> DIRECTIONS: Print verbatim the opening line of the material and every subsequent line through the one containing "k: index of".

> PROVIDED ENTRIES:
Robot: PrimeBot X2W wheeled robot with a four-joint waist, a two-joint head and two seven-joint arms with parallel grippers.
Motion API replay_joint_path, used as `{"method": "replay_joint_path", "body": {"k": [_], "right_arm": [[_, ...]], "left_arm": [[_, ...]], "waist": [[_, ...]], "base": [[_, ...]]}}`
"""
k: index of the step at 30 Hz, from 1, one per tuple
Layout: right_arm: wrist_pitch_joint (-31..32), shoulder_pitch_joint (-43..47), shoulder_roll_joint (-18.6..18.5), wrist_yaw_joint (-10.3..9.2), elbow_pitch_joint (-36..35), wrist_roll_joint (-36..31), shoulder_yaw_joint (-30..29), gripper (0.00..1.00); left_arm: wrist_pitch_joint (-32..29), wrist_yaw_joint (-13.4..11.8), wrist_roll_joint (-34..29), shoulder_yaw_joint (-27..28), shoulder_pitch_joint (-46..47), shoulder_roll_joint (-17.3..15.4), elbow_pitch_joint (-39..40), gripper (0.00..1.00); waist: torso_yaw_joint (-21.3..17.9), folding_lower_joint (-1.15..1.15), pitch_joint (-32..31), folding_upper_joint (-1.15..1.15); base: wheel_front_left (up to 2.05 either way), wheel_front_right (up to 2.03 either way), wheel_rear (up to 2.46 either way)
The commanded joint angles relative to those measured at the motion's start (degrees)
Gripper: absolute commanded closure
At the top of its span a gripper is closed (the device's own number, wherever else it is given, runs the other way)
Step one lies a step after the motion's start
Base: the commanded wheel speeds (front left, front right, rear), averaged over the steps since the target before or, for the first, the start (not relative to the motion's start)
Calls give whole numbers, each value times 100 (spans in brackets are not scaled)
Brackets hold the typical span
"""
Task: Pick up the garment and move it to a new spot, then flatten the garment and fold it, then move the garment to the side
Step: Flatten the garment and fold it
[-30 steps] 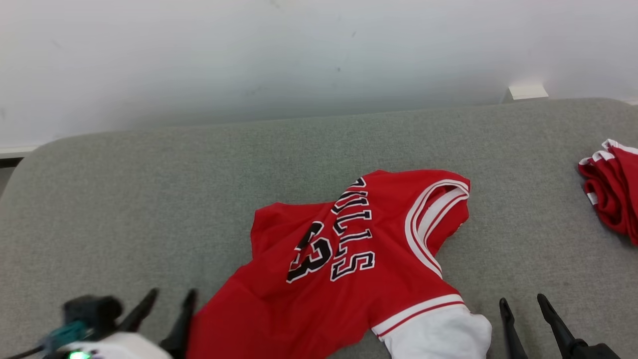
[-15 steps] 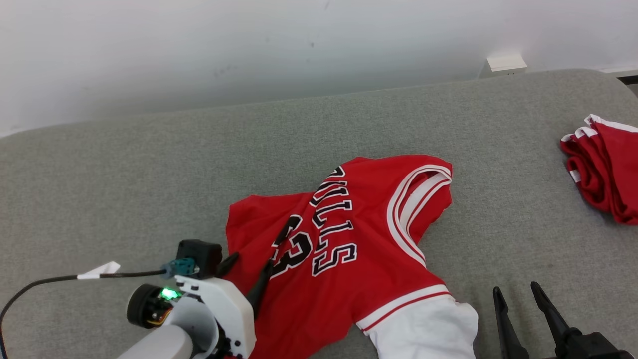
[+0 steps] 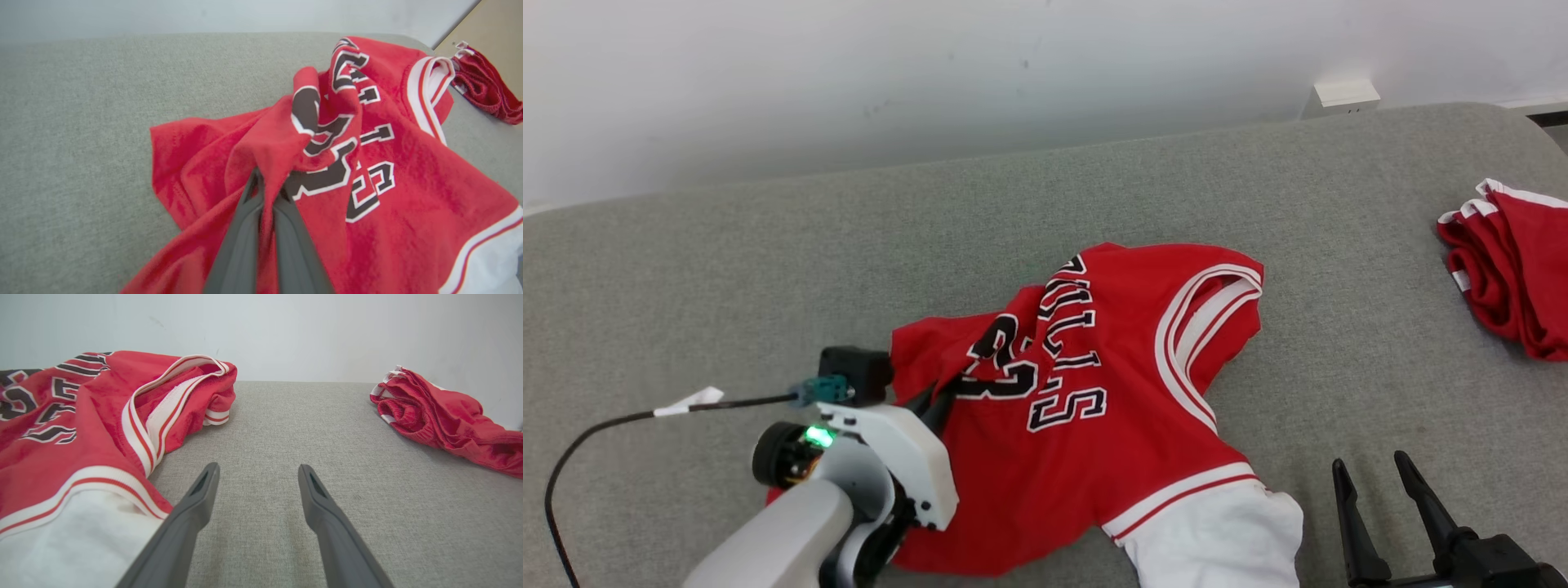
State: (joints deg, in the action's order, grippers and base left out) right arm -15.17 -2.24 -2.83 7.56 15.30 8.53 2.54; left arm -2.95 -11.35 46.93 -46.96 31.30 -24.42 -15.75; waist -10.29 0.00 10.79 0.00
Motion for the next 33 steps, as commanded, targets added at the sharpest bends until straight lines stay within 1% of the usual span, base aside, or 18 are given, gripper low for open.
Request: {"method": "replay_joint_path", "body": {"k": [1, 4, 5, 7, 12, 16, 17, 18, 19, 22, 26, 29, 33], "right_arm": [[5, -45, -16, -15, 20, -67, -4, 0], [5, -77, -14, -15, 32, -89, 34, 0], [4, -95, -16, -15, 38, -101, 55, 0], [4, -129, -14, -15, 57, -123, 99, 0], [4, -215, -15, -15, 84, -115, 169, 0], [4, -219, -15, -15, 90, -109, 169, 0], [4, -222, -15, -15, 100, -100, 177, 0], [4, -220, -15, -15, 102, -88, 187, 0], [5, -222, -14, -15, 100, -73, 191, 0], [5, -174, -16, -15, 82, -42, 136, 0], [4, -75, -17, -15, 53, -29, 44, 0], [4, 0, -15, -15, 38, -43, -35, 0], [4, 94, -15, -15, 13, -99, -108, 0]], "left_arm": [[48, 13, 46, 87, 152, 21, -55, 100], [103, 82, 299, 299, 311, 158, -228, 100], [88, 123, 292, 332, 396, 154, -339, 100], [90, 188, 420, 432, 540, 246, -564, 100], [200, 304, 382, 511, 949, 343, -1297, 100], [451, 375, 366, 614, 1254, 487, -1878, 100], [631, 389, 288, 631, 1364, 523, -2201, 70], [677, 423, 263, 600, 1389, 539, -2350, 53], [726, 473, 259, 592, 1409, 565, -2486, 0], [939, 570, 203, 555, 1394, 616, -2782, 0], [1285, 615, 151, 536, 1207, 625, -2861, 0], [1472, 548, 123, 536, 1034, 527, -2624, 0], [1538, 390, -38, 398, 591, 363, -1868, 0]], "waist": [[-5, 0, 5, 0], [-32, 0, 25, 0], [-46, 0, 35, 0], [-80, 0, 58, 0], [-214, 0, 108, 0], [-286, 0, 152, 0], [-318, 0, 153, 0], [-339, 0, 151, 0], [-355, 0, 152, 0], [-351, 0, 104, 0], [-306, 0, -26, 0], [-269, 0, -155, 0], [-232, 0, -330, 0]], "base": [[0, 0, 0], [0, 0, 0], [0, 0, 0], [0, 0, 0], [0, 0, 0], [0, 0, 0], [0, 0, 0], [0, 0, 0], [0, 0, 0], [0, 0, 0], [0, 0, 0], [0, 0, 0], [0, 0, 0]]}}
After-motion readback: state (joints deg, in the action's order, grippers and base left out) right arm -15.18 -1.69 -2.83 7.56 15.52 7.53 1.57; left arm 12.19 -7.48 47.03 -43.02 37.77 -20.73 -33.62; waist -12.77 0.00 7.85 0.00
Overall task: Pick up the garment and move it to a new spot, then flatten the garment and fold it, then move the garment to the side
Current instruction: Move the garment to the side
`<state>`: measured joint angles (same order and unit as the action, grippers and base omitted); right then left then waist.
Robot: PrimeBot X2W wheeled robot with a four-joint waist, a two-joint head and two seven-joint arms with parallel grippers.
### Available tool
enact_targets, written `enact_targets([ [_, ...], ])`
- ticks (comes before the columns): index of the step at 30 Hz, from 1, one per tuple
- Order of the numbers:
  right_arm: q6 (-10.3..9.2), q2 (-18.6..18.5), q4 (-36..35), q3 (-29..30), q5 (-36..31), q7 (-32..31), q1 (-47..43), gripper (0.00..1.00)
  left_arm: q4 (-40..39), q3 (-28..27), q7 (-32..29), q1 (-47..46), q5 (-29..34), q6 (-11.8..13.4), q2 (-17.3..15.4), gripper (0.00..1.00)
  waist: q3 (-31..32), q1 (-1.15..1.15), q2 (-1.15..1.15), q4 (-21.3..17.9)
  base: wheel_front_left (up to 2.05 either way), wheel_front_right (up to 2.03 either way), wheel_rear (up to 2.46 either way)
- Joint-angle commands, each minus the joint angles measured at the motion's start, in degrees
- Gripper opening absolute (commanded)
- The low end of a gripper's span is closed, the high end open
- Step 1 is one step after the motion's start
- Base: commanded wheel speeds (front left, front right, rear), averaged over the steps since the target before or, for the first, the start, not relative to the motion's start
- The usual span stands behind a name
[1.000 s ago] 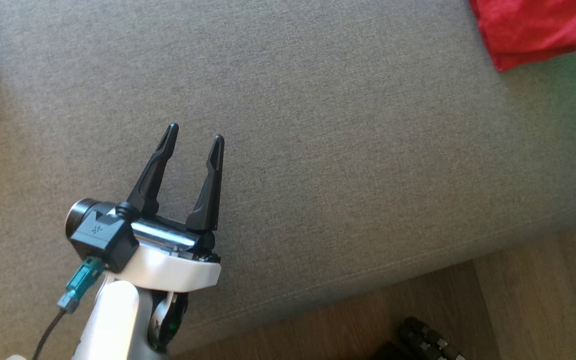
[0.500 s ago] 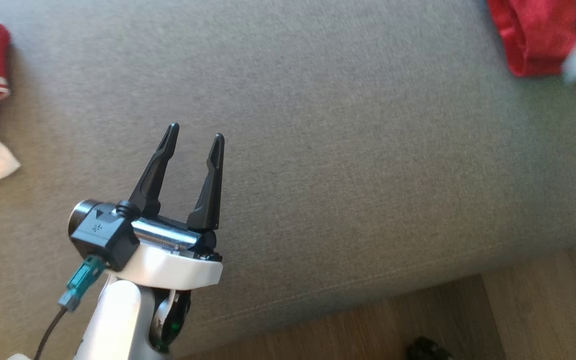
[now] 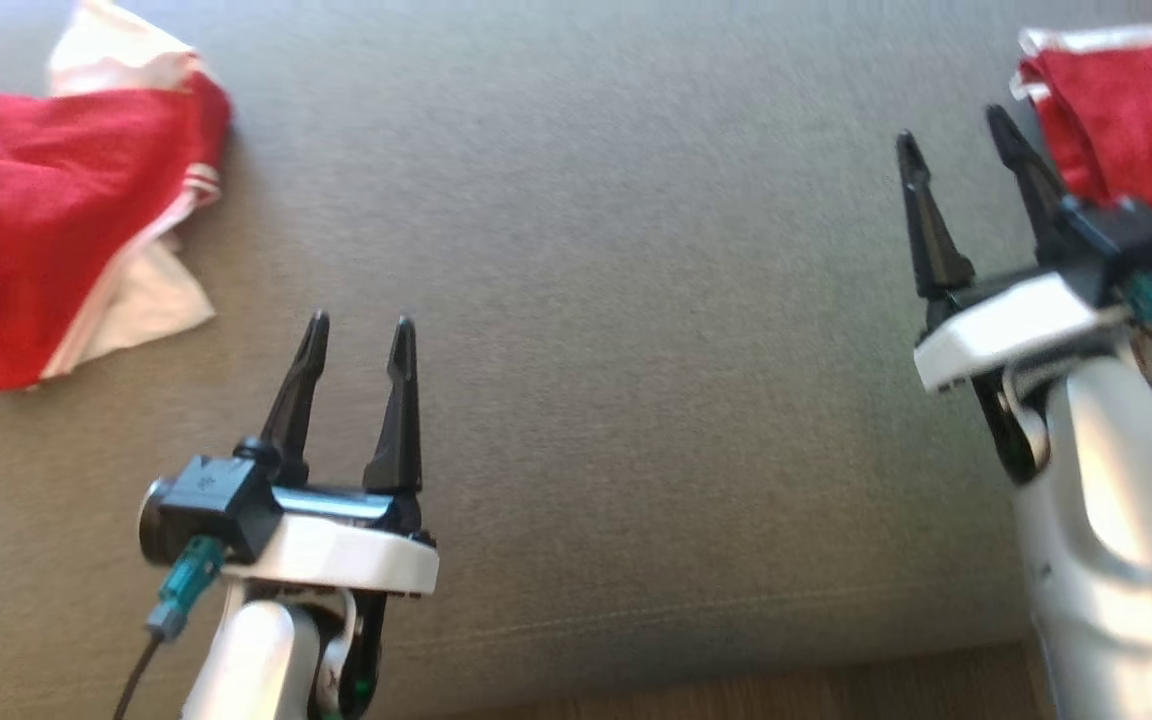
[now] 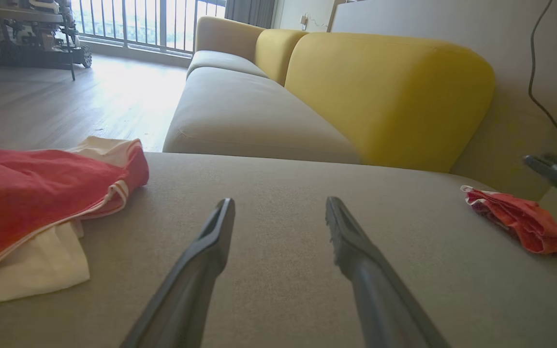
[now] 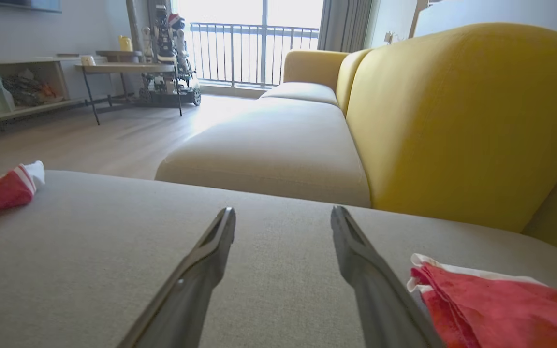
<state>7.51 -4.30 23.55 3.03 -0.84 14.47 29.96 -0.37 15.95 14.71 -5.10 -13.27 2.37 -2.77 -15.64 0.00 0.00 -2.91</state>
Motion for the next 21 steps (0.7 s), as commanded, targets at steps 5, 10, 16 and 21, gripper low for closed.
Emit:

> RESPONSE TO THE EXERCISE:
Robot: PrimeBot X2W wheeled robot with a four-joint waist, a two-joint head and two seven-joint arms with parallel grippers.
Motion API replay_joint_path, used as `{"method": "replay_joint_path", "body": {"k": [_], "right_arm": [[_, ...]], "left_arm": [[_, ...]], "waist": [[_, ...]], "base": [[_, ...]]}}`
"""
k: index of the step at 30 Hz, from 1, one per tuple

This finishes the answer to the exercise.